Information given
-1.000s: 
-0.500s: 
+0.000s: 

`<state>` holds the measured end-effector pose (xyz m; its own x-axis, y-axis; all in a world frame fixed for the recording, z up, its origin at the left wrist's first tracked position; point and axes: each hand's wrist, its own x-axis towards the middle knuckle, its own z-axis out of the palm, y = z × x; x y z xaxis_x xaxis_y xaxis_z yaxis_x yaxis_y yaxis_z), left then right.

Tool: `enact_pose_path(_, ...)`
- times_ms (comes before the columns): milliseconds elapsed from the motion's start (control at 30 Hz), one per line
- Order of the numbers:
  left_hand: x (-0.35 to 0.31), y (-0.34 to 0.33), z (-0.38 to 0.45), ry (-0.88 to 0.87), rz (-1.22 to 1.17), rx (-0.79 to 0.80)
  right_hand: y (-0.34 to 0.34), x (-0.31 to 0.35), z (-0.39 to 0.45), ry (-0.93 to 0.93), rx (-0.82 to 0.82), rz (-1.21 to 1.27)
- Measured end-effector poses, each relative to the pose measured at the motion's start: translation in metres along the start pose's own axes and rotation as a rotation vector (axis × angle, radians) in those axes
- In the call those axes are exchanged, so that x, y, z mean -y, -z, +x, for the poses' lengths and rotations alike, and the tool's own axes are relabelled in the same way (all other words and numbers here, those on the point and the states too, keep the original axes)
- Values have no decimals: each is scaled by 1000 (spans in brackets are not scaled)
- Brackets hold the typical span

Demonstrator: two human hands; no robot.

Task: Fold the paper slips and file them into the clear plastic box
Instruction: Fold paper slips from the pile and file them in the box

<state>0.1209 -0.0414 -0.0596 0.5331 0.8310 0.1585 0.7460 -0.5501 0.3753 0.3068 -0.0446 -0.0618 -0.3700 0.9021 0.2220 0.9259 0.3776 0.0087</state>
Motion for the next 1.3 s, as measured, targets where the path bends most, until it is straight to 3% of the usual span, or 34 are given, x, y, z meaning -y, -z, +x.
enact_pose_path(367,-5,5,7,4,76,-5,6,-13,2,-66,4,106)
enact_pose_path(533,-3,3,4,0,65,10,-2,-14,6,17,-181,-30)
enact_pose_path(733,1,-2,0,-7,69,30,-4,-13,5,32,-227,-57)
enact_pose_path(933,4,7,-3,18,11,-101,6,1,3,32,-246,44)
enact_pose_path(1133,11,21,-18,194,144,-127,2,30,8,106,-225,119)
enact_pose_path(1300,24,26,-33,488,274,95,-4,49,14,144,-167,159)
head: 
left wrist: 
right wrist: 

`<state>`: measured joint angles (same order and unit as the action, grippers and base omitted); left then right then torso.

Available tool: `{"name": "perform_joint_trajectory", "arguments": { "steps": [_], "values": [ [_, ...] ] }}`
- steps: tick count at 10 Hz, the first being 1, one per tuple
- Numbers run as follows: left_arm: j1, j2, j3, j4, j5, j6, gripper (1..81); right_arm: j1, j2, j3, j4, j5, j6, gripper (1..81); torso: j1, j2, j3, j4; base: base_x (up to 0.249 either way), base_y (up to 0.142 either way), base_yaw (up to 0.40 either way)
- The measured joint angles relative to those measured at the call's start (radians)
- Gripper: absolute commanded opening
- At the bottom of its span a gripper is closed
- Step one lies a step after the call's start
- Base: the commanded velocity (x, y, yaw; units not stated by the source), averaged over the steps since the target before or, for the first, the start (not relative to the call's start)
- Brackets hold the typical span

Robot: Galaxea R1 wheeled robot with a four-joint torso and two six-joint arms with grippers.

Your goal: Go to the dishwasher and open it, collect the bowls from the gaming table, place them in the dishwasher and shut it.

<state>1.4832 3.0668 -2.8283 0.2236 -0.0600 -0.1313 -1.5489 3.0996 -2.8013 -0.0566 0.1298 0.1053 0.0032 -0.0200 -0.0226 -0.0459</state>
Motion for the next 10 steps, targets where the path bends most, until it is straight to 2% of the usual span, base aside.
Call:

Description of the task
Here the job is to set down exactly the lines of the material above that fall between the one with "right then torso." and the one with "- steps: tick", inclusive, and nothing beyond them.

Reply
`<state>`: measured joint angles (same order and unit as the action, grippers and base omitted); left then right then torso.

Available tool: `{"name": "perform_joint_trajectory", "arguments": { "steps": [_], "values": [ [_, ...] ] }}`
- steps: tick count at 10 Hz, the first being 1, one per tuple

The output contains the complete answer to the exercise.